How Urgent Care Bridges the Continuum


Local urgent care

A great deal of the focus in many medical systems and practices is the term “continuum of care.” In some fields, mental health for instance, that means having a tiered system by which patients can receive the treatment level that they need. Hospitals, partial hospitalization programs, therapists and doctors, can provide that continuum of care.

In a broader sense, continuum of care applies to the whole healthcare system, where the two most used routes have long been the personal physician and the hospital. Unfortunately, this poses many problems. A physician takes time and an appointment to see, which makes urgent healthcare needs difficult. A hospital takes on severe cases and may discharge individuals based on that severity.

According to the Centers for Disease Control and Prevention, 48% of all adult ER patients who were not sick enough to be admitted to the hospital sought treatment at the ER because their physicians’ offices were closed.

Fortunately, a less well known option that some say is effective has developed within the last few years. These urgent care centers have taken the place of the middle of the continuum. Most are open late–much later than a typical physician’s office. These late hours (91% are open until 7pm on weeknights and 40% are open until 9pm) allow patients who have urgent medical needs to seek help.

They also have some of the same treatments as hospitals. Four out of five urgent care centers provide fracture care and 70% of urgent care centers can provide IV fluids if needed. The owner of urgent care centers may surprise you: 50% are owned by a physician or a group of physicians.

Medical urgent care is important. Medical urgent care enables you to receive care on demand when your physician’s office is closed.
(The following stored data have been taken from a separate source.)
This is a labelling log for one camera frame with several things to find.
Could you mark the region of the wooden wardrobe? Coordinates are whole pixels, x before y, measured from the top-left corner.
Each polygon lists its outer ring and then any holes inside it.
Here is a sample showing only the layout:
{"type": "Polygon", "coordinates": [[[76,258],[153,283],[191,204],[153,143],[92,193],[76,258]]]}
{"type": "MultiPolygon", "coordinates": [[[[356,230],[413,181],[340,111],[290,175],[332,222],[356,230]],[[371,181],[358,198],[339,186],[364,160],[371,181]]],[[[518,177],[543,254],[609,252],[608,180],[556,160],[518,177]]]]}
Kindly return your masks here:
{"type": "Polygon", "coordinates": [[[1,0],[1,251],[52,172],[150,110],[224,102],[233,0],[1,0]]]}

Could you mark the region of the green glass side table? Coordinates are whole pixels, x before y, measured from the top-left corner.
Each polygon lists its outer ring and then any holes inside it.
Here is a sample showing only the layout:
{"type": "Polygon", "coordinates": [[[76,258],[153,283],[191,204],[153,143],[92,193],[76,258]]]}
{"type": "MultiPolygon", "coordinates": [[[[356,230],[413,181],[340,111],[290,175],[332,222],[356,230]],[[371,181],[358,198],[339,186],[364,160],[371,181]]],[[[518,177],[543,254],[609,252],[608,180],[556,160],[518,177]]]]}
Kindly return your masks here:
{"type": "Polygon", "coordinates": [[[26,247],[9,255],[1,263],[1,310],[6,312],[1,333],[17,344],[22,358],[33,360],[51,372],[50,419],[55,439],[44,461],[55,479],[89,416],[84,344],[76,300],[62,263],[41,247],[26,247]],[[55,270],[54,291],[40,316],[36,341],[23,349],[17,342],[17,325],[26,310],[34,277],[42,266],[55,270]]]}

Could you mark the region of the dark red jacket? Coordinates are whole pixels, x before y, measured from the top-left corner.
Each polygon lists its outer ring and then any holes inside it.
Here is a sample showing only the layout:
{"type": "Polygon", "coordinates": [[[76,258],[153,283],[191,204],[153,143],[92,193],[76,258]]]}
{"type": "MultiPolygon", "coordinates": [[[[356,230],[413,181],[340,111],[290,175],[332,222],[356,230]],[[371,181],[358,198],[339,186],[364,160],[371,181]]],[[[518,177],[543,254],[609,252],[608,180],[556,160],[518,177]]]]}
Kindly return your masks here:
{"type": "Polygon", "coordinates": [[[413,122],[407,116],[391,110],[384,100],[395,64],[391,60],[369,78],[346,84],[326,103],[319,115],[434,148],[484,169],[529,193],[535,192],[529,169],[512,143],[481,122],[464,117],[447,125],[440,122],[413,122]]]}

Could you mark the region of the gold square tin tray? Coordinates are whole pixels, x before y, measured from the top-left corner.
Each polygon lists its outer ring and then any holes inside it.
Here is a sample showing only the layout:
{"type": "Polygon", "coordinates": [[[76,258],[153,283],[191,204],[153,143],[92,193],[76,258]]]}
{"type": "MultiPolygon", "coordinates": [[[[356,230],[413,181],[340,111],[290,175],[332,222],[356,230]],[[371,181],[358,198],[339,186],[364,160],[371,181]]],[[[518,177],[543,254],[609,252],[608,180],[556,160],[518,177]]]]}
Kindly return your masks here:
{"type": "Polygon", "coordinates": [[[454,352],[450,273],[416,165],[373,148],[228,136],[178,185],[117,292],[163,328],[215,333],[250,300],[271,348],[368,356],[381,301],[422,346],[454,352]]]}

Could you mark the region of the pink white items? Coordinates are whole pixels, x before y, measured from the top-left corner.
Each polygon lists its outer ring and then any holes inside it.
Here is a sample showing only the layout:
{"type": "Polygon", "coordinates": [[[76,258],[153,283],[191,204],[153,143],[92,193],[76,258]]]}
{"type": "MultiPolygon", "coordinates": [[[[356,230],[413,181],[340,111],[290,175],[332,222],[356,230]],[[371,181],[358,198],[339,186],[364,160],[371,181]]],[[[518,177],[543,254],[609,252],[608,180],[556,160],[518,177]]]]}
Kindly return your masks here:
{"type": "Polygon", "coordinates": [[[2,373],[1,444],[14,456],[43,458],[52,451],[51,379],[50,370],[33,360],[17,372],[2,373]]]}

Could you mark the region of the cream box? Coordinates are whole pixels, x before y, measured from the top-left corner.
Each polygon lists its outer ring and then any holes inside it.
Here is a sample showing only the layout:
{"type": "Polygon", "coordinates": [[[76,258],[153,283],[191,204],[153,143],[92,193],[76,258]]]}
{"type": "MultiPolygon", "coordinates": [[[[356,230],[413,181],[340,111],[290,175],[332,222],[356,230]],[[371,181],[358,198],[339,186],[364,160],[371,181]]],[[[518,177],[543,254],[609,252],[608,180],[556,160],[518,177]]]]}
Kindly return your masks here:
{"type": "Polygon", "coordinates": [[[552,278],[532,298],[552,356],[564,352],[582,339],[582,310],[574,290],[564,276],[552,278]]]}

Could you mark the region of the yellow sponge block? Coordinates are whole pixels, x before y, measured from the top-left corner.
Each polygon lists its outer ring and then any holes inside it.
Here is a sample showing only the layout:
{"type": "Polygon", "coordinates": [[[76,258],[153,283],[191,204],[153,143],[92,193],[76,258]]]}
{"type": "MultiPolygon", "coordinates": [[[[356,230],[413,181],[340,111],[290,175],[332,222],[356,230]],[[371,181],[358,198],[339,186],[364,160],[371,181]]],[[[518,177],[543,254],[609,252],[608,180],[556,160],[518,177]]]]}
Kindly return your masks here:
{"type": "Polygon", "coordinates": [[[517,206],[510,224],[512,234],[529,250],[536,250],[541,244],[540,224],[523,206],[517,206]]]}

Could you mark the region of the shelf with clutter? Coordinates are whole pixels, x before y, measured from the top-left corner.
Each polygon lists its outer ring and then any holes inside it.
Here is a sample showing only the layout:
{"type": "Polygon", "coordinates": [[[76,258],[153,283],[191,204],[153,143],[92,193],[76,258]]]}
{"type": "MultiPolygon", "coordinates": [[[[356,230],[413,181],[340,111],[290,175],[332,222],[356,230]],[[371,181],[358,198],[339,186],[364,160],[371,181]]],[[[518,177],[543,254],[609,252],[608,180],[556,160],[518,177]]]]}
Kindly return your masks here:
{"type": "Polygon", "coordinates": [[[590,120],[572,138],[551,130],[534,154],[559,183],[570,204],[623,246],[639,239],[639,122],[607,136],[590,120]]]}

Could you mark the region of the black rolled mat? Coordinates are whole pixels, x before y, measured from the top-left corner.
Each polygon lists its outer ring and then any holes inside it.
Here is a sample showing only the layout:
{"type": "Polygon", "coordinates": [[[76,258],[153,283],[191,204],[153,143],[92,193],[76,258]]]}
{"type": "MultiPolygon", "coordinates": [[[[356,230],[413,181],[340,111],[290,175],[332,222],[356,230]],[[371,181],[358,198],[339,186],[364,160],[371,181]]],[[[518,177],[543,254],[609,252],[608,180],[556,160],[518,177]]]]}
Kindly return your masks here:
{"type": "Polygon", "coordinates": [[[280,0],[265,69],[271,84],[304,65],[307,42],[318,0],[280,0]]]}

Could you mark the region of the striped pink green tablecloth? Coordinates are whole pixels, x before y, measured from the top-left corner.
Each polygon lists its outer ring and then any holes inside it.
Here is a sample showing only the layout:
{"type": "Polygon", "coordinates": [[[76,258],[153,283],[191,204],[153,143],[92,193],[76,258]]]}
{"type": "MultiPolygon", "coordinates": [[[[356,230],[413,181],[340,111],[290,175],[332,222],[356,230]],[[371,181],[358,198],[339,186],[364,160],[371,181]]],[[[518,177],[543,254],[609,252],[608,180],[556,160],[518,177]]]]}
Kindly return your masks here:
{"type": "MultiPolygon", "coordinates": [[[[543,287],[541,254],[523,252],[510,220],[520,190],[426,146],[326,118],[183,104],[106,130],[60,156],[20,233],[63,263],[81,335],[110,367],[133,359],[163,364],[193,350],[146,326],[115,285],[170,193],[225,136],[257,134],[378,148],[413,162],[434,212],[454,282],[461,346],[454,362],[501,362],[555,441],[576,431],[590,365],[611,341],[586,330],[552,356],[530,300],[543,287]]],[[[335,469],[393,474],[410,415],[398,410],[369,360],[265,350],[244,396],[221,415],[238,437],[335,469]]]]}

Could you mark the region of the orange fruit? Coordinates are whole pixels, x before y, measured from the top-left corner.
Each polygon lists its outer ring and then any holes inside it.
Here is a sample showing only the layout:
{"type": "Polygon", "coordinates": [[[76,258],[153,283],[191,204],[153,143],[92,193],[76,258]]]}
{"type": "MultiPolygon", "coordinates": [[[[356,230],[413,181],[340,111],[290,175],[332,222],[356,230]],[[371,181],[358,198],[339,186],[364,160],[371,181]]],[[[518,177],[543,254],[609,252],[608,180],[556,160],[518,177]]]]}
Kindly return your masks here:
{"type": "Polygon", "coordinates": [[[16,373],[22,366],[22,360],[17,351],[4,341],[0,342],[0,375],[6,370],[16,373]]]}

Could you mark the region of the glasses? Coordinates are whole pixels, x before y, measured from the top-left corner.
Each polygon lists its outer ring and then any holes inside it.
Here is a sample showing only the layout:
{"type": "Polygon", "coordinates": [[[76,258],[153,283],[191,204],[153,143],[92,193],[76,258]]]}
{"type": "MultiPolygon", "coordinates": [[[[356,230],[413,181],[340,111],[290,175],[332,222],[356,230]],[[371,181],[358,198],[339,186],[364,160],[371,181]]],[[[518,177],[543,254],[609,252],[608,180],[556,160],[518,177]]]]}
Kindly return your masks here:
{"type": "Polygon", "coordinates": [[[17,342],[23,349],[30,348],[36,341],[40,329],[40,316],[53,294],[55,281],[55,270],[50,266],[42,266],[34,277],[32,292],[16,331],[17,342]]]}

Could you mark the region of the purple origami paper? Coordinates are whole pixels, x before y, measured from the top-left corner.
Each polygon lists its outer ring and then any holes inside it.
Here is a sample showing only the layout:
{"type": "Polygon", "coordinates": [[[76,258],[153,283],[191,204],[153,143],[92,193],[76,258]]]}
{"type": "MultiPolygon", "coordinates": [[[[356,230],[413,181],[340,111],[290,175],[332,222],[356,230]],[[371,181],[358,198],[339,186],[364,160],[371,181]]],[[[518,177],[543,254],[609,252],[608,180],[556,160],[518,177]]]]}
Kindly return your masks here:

Medical urgent care from urgent care centers can also lighten the load for emergency rooms and hospitals.

The effectiveness of these urgent care centers is easy to see through statistics:

  • One in five urgent care centers see more than 450 patients per week.
  • 60% of urgent care centers have a wait time of 15 minutes or less.
  • 65% have a physician on-site at all times.
  • According to a survey, 57% of patients wait 15 minutes or less, with 80% waiting less than 60 minutes.

Most urgent care centers are also technologically savvy. 40% use electronic prescription ordering systems, with larger proportions using computerized systems for viewing lab and imaging results, collecting patient demographics, and other components of a healthcare system such as billing, coding, and clinical notes.

When you’re considering what level of care to use, think about asking the following questions:

  • How urgent is my need (immediate, days, weeks)?
  • How serious is my need (mild, moderate, severe)?

When you know the answer to those questions, know that urgent care centers can be more cost-effective than hospitals, with a service for ailments that need medical urgent care but are less severe than those cases that gain hospital admittance.